Ross Browner

No. 79
- Position: Defensive end

Personal information
- Born: March 22, 1954 Warren, Ohio, U.S.
- Died: January 4, 2022 (aged 67) Nashville, Tennessee, U.S.
- Listed height: 6 ft 3 in (1.91 m)
- Listed weight: 262 lb (119 kg)

Career information
- High school: Western Reserve (Warren)
- College: Notre Dame (1973, 1975–1977)
- NFL draft: 1978: 1st round, 8th overall pick

Career history
- Cincinnati Bengals (1978–1985); Houston Gamblers (1985); Cincinnati Bengals (1985–1986); Green Bay Packers (1987);

Awards and highlights
- PFWA NFL All-Rookie Team (1978); Cincinnati Bengals 40th Anniversary Team; 2× National champion (1973, 1977); 2× Unanimous All-American (1976, 1977); Maxwell Award (1977); Lombardi Award (1977); Outland Trophy (1976); 2× UPI Lineman of the Year (1976, 1977);

Career NFL statistics
- Sacks: 62.5
- Safeties: 1
- Fumble recoveries: 10
- Interceptions: 1
- Stats at Pro Football Reference
- College Football Hall of Fame

= Ross Browner =

American football player (1954–2022)

Ross Dean Browner (March 22, 1954 – January 4, 2022) was an American professional football defensive end who played for ten seasons in the National Football League (NFL), mainly for the Cincinnati Bengals. He played college football for the Notre Dame Fighting Irish and was selected by the Bengals in the first round (eighth overall) of the 1978 NFL draft.

==Early life==
Browner was born on March 22, 1954, in Warren, Ohio, where he also grew up. As a child he was primarily interested in swimming and diving, before concentrating on football. He attended Warren Western Reserve High School and during his senior year he was named first-team AAA (big school) all-state defensive end.

==College career==
Ross Browner was one of the most decorated defensive players in the history of college football. At the University of Notre Dame he was a four-year starter at defensive end in 1973 and 1975–77. He was a unanimous All-America his junior and senior seasons of 1976 and 1977. In 1976, he won the Outland trophy as the nation's best interior or defensive lineman; also in 1976, United Press International named him Lineman of the Year. He won the Lombardi Trophy as the nation's best lineman and the Maxwell Award as the nation's best player and again won the UPI Lineman of the Year Award, the only player ever to win it twice. In the decade of the 1970s, Browner was the only lineman who won the Maxwell. In 1977, he also placed fifth in voting for the Heisman Trophy. During his senior year in college, he was featured on the cover of Sports Illustrated with the subheading of "Notre Dame's Peerless Ross Browner."

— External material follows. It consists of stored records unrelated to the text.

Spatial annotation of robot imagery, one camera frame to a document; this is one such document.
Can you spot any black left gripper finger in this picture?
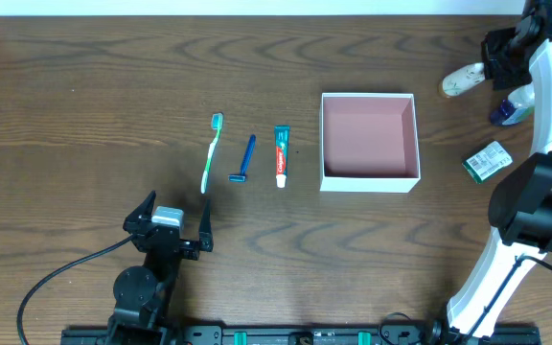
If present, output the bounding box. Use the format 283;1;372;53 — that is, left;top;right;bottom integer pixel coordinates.
198;199;213;245
134;191;156;221

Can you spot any clear bottle blue liquid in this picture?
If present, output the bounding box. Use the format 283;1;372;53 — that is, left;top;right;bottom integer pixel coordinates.
489;84;535;127

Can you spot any white floral lotion tube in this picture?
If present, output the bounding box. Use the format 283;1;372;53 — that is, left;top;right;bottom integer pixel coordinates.
438;62;486;98

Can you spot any green white soap packet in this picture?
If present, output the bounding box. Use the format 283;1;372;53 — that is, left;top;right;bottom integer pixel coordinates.
462;141;513;184

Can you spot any Colgate toothpaste tube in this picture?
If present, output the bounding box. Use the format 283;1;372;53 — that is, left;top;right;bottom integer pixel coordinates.
274;125;290;188

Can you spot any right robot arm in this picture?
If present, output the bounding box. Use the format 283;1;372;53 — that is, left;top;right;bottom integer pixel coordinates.
425;0;552;344

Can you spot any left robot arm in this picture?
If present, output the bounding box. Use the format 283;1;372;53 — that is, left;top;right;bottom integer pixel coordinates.
104;192;214;345

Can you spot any blue disposable razor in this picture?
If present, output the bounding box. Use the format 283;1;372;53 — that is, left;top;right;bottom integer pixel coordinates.
228;134;256;183

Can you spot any green white toothbrush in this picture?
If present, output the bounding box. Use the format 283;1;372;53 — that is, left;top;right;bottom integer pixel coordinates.
200;112;224;195

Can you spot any white box pink interior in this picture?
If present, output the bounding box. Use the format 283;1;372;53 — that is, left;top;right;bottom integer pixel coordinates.
319;92;422;194

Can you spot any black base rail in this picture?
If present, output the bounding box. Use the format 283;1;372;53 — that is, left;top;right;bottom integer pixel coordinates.
59;321;541;345

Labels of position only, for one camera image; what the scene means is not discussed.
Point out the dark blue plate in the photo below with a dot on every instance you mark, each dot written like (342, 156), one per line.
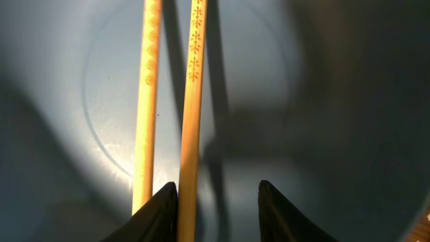
(327, 100)

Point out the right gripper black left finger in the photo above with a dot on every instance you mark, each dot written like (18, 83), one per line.
(156, 221)

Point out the wooden chopstick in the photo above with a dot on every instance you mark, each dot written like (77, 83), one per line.
(147, 100)
(188, 173)

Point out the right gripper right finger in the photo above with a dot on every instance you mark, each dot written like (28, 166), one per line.
(281, 221)

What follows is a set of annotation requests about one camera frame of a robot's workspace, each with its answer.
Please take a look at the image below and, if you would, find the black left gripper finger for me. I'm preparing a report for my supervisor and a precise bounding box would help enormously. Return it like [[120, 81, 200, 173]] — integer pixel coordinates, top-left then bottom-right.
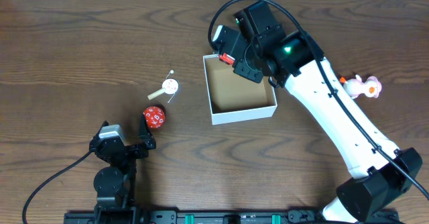
[[139, 114, 156, 147], [99, 121, 109, 132]]

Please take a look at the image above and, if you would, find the red toy truck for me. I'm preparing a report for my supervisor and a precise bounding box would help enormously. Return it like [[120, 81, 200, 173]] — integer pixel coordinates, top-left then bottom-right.
[[218, 53, 235, 65]]

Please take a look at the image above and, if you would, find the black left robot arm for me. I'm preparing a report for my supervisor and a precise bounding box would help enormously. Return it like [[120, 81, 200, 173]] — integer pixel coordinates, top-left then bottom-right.
[[89, 115, 156, 224]]

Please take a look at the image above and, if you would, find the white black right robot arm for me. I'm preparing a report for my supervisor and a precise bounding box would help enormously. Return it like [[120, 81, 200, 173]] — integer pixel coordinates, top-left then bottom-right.
[[208, 0, 423, 223]]

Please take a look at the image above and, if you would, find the red polyhedral die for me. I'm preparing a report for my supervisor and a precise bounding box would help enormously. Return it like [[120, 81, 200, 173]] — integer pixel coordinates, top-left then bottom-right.
[[143, 106, 166, 129]]

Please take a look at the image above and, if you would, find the white cardboard box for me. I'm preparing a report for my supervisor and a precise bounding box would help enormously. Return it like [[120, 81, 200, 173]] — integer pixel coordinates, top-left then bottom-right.
[[203, 54, 278, 125]]

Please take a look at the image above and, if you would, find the small white rattle drum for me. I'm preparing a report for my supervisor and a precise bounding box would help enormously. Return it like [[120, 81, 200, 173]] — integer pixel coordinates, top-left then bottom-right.
[[147, 69, 180, 103]]

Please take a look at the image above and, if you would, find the white duck toy pink hat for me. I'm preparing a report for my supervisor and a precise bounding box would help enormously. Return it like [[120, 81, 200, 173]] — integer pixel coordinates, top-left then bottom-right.
[[339, 74, 382, 99]]

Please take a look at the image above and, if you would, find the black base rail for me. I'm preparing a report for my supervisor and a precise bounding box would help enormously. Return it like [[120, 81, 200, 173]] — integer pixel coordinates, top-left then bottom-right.
[[63, 209, 402, 224]]

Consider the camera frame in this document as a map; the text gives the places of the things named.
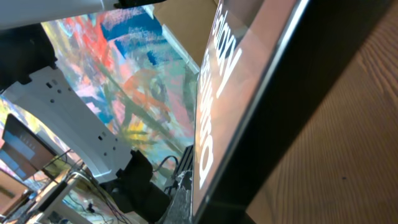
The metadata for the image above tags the dark computer monitor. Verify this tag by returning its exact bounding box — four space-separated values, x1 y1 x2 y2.
1 114 57 180

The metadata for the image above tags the brown cardboard box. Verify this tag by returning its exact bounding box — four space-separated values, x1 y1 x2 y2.
154 0 217 65

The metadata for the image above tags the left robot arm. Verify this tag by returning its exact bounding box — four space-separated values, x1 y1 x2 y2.
1 0 170 223

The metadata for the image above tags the white desk with cables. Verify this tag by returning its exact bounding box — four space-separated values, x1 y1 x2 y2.
1 159 138 224

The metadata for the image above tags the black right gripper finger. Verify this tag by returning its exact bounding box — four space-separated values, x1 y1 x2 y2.
163 170 192 224

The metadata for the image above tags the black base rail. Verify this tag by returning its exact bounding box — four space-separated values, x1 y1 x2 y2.
175 145 194 176

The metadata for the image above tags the Galaxy S25 Ultra smartphone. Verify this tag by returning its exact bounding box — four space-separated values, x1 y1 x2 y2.
190 0 391 223

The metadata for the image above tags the colourful abstract painting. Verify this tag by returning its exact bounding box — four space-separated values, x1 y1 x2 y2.
1 7 197 165

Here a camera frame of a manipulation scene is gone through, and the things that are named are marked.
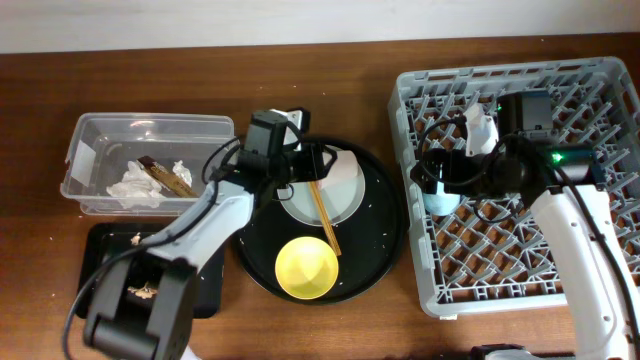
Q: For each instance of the clear plastic bin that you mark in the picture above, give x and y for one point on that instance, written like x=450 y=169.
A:
x=121 y=137

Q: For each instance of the white label sticker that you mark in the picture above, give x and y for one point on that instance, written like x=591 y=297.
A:
x=82 y=164

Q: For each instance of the grey dishwasher rack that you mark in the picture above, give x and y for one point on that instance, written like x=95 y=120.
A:
x=490 y=256

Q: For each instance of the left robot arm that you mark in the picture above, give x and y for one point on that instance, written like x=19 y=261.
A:
x=123 y=326

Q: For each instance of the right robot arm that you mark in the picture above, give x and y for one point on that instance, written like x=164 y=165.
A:
x=563 y=187

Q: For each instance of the round black serving tray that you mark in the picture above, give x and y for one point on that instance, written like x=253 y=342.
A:
x=370 y=239

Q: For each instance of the yellow bowl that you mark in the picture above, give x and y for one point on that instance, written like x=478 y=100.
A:
x=306 y=268

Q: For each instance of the grey round plate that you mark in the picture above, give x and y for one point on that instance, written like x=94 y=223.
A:
x=341 y=201

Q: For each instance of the white tissue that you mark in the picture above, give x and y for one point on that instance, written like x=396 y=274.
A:
x=137 y=188

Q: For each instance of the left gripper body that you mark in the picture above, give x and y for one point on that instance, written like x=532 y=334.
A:
x=302 y=162

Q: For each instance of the black rectangular tray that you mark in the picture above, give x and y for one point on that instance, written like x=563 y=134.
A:
x=104 y=239

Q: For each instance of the pink plastic cup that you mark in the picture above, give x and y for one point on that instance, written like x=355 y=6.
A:
x=344 y=168

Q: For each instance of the blue plastic cup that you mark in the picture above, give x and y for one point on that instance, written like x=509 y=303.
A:
x=441 y=204

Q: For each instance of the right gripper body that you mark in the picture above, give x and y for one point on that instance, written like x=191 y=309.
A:
x=463 y=167

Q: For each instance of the food scraps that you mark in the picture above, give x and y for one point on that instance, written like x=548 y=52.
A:
x=146 y=291

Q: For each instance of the gold coffee sachet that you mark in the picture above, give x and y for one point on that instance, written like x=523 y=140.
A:
x=169 y=180

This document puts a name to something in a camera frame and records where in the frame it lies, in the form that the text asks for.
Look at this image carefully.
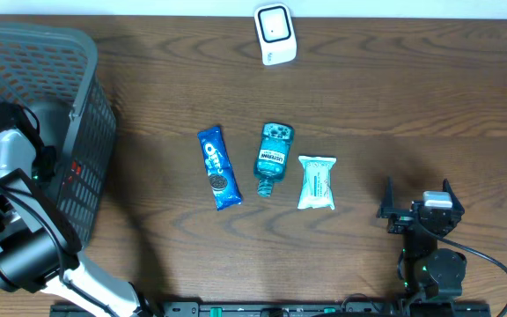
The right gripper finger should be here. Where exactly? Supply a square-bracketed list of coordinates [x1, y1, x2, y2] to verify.
[443, 179, 465, 216]
[377, 177, 395, 218]

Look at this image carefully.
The mint green wipes pack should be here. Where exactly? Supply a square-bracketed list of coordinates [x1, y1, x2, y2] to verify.
[298, 156, 336, 210]

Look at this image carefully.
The teal Listerine mouthwash bottle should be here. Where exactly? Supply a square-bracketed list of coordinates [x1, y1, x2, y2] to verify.
[253, 122, 295, 197]

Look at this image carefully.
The blue Oreo cookie pack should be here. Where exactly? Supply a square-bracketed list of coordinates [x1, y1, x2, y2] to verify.
[197, 126, 242, 210]

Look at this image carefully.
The red snack bar wrapper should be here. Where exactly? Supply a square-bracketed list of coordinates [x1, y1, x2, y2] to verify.
[67, 160, 83, 183]

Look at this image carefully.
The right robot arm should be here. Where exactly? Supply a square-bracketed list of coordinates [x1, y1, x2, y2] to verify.
[377, 178, 467, 316]

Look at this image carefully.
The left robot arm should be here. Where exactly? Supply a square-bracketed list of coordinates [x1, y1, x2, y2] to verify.
[0, 101, 161, 316]

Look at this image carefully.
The white barcode scanner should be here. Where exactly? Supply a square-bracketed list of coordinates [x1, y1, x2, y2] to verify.
[253, 4, 298, 66]

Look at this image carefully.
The grey plastic mesh basket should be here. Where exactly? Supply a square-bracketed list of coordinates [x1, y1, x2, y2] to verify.
[0, 22, 117, 246]

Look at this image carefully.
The right black cable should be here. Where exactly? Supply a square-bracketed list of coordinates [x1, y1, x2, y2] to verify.
[414, 213, 507, 317]

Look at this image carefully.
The black cable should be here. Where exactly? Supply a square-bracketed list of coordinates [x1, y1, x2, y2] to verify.
[0, 173, 121, 317]
[414, 213, 507, 317]

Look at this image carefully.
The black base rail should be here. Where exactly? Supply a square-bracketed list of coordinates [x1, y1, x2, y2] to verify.
[49, 300, 492, 317]

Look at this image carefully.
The left black cable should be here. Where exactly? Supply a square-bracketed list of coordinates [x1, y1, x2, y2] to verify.
[0, 173, 121, 317]

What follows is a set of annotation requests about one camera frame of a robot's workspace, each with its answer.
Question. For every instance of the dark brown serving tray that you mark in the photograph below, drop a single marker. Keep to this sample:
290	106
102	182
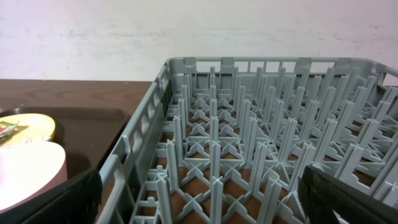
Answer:
86	134

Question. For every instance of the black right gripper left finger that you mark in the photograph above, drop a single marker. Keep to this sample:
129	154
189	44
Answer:
74	201

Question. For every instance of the green snack wrapper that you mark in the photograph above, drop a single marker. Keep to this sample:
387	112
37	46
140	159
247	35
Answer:
7	128

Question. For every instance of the yellow plate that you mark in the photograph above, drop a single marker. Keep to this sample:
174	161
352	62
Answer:
30	127

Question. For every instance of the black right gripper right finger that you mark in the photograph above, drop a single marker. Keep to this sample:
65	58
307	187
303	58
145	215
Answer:
322	196

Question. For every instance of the grey dishwasher rack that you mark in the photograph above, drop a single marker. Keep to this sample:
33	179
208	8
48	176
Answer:
226	139

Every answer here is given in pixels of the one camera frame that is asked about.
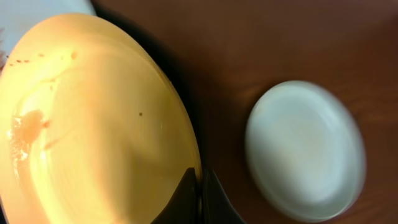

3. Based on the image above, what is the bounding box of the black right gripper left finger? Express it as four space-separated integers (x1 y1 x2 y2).
151 167 198 224

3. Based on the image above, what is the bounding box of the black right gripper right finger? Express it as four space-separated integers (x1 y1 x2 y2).
202 169 246 224

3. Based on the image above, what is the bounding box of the green plate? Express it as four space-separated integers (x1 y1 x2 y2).
245 80 366 223
1 0 96 67

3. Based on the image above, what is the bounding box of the yellow plate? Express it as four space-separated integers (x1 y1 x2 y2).
1 14 201 223

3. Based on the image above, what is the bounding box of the black round tray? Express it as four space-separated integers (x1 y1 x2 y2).
91 1 208 172

Notre Dame had a 39–7 record in his time that covered 11–0 in 1973, 8–3 in 1975, 9–3 in 1976, and 11–1 in 1977. Notre Dame won National Championships in 1973 and 1977. His career statistics record 340 tackles, a school record; ten deflected passes, two blocked kicks. He also scored a touchdown and two safeties. Browner was inducted into the College Football Hall of Fame in 1999.

==Professional career==
He was the first-round draft pick in the 1978 NFL draft for the Cincinnati Bengals. Voted the team's Most Valuable Player in 1978, he played nine seasons for the Bengals. He set the Super Bowl record for tackles by a defensive lineman in Super Bowl XVI. In 1985, he jumped to the Houston Gamblers of the USFL, but returned the same season to the Bengals. Browner played one season (1987) with the Green Bay Packers before retiring.

==Later life and death==
After retiring, Browner lived for several years in Mason, Ohio, and worked in sports entertainment, the cleaning industry, insurance, mortgages, and business development. He latterly worked in real estate and lived in Nashville, Tennessee.

Browner was the father of former Pittsburgh Steelers offensive tackle Max Starks and former University of Arizona player Rylan Browner. Ross' brothers are former NFL players Jim Browner, Keith Browner and Joey Browner. His nephew, Keith Browner, Jr., played for the Houston Texans.

He died of complications from COVID-19 on January 4, 2022, at the age of 67.